Would you rather own your home, or rent it? Would you rather rent a car or own it?
Those are bad analogies because that is apples and oranges comparisons.
By default if given the choice you should own a home (even though the bank still owns it for the next 30 years) because house prices increase whereas you car price decreases.
This is what makes leasing attractive to some, but that is almost the same as owning.
By what you really mean would be would you rather take public transportation to work or own your own car to work.
The traveling to work is not the end result of your actually work and not even an actual process of it other than getting your feet to it. Given the choice of maintainece you most likely can't fix your own car anyways so if it breaks you have to hand it off to a 3rd party.
If public transportation breaks, you'll see a delay but you won't actually have to pay for it directly and chances are they will route a new bus to your pickup.
But you can't add your own custom products to the public system and you can't make it go to exact places at any given time like your normal car. So both have their benefits and detractors.
"I am the king of the Romans, and am superior to rules of grammar!"
-Sigismund, Holy Roman Emperor (1368-1437)

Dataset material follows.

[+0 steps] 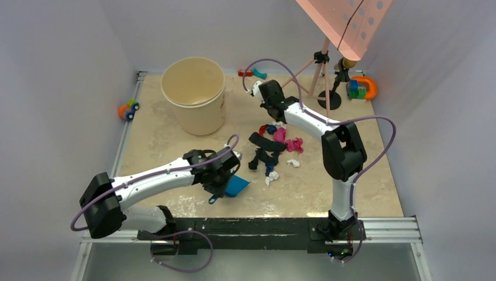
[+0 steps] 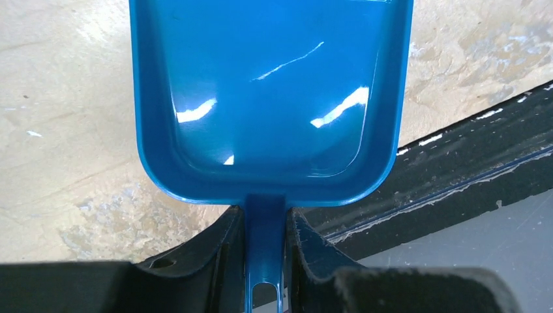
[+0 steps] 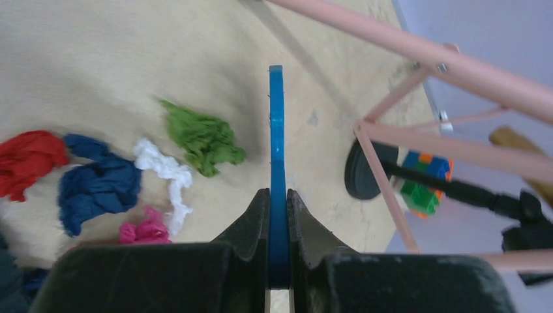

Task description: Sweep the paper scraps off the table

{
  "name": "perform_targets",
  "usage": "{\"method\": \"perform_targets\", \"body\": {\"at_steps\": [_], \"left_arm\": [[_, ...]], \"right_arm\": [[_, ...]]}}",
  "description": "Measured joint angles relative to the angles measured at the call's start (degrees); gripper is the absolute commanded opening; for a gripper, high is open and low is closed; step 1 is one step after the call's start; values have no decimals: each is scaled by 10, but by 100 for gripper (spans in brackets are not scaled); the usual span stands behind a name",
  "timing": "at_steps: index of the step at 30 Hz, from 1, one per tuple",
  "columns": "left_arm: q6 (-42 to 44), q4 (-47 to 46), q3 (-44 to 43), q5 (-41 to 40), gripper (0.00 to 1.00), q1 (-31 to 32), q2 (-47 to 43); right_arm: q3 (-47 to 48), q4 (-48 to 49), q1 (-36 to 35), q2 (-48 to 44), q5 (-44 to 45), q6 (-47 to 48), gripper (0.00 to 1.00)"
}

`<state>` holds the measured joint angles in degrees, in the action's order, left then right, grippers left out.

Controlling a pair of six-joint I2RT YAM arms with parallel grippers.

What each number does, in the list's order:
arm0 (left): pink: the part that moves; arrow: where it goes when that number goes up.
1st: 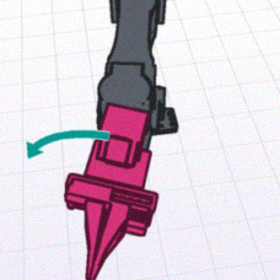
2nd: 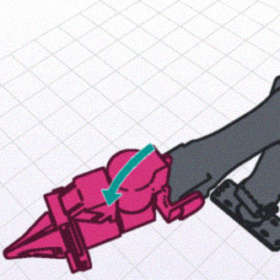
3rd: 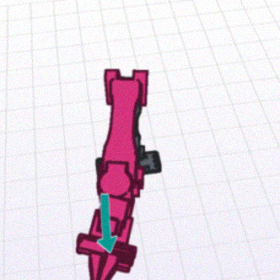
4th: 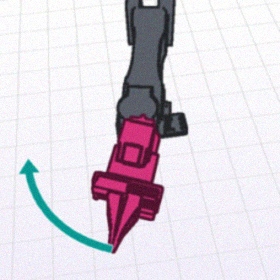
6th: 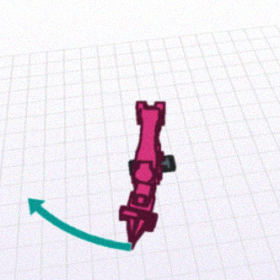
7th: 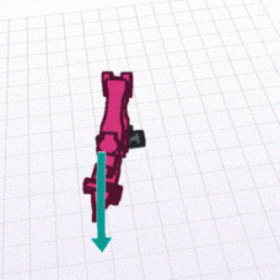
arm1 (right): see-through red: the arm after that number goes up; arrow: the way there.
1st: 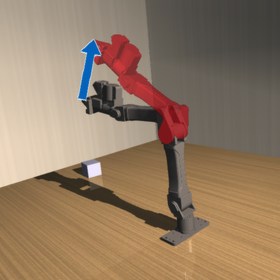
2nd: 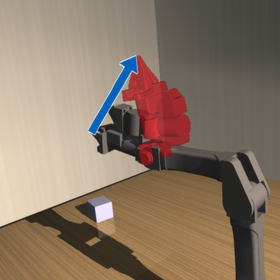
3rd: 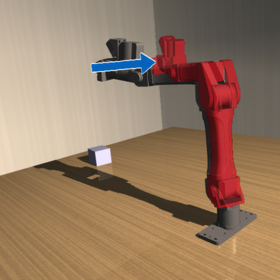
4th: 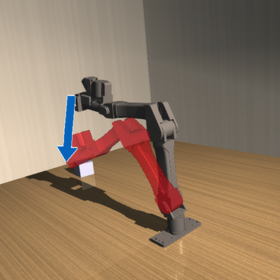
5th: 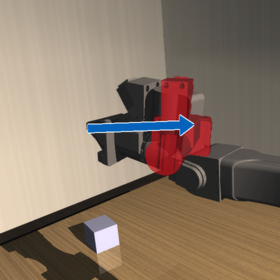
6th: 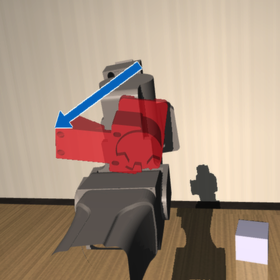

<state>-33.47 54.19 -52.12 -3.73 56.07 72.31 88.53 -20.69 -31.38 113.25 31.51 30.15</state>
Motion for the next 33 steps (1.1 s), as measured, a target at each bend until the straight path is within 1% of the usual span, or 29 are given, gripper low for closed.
{"method": "perform_targets", "body": {"at_steps": [2,4,7,9,11,14,17,20,22,24,27,29,33], "left_arm": [[0,-9,6,7,5,0,14],[0,-23,9,11,5,0,35],[0,-49,9,5,5,0,73],[0,-60,8,-6,5,0,93],[0,-74,6,-22,5,0,109],[1,-96,4,-42,5,0,115],[4,-117,1,-61,4,0,122],[17,-140,-2,-79,4,0,141],[28,-158,-3,-87,3,-1,158],[35,-171,-5,-92,3,-2,174],[51,-188,-10,-96,3,-2,193],[61,-195,-16,-99,3,-3,201],[77,-208,-34,-101,3,-8,216]], "right_arm": [[0,1,-3,0,-31,21,0],[6,-26,-8,0,-76,27,0],[25,-88,-11,-3,-158,16,0],[29,-112,-11,-18,-207,-1,0],[29,-132,-11,-43,-235,-19,0],[38,-152,-8,-82,-238,-47,0],[70,-156,2,-87,-219,-65,0],[93,-155,9,-60,-189,-73,0],[100,-153,12,-23,-173,-77,0],[99,-162,13,14,-174,-81,0],[89,-170,8,47,-206,-82,0],[77,-170,3,31,-228,-80,0],[47,-184,0,-35,-329,-86,0]]}}
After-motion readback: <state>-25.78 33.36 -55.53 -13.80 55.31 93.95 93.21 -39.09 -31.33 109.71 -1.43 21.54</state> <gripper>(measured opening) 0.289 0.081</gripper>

How is a company supposed to innovate if they outsource their staff? Solutions that are honed to very specific company needs can only realistically be achieved by staff that is there who has the business's interest in mind. Outsourcing is a step backward for innovation, not a step forward. Taking security as an example, since it's in the headline of the article....my team has saved the company quite a bit of money, time, and effort ... and is able to put management tasks down to less-skilled operations staff rather than have us involved by coming up with a custom firewall/vpn solution built around iptables and openswan. It works flawlessly at numerous branch office sites, and we even use it internally to segregate networks. Any outsourcer would not only provide less effective service in general, but would have used expensive to license and support hardware and software that likely is a real pain to manage.
Many companies farm out sales. I can think of a couple easy examples.
First is manufacturers. Many use indepenent sales reps (manufacturer's reps) rather than an in house sales staff. They also use distributors who handle product sales to retailers.
Next is travel related businesses. They use all sorts of commission based plans to farm out their sales.
There are generic sales firms that will sell *anything* for a commission. You give them the leads and they will hit the streets. I've dealt with those guys. They are mercenary.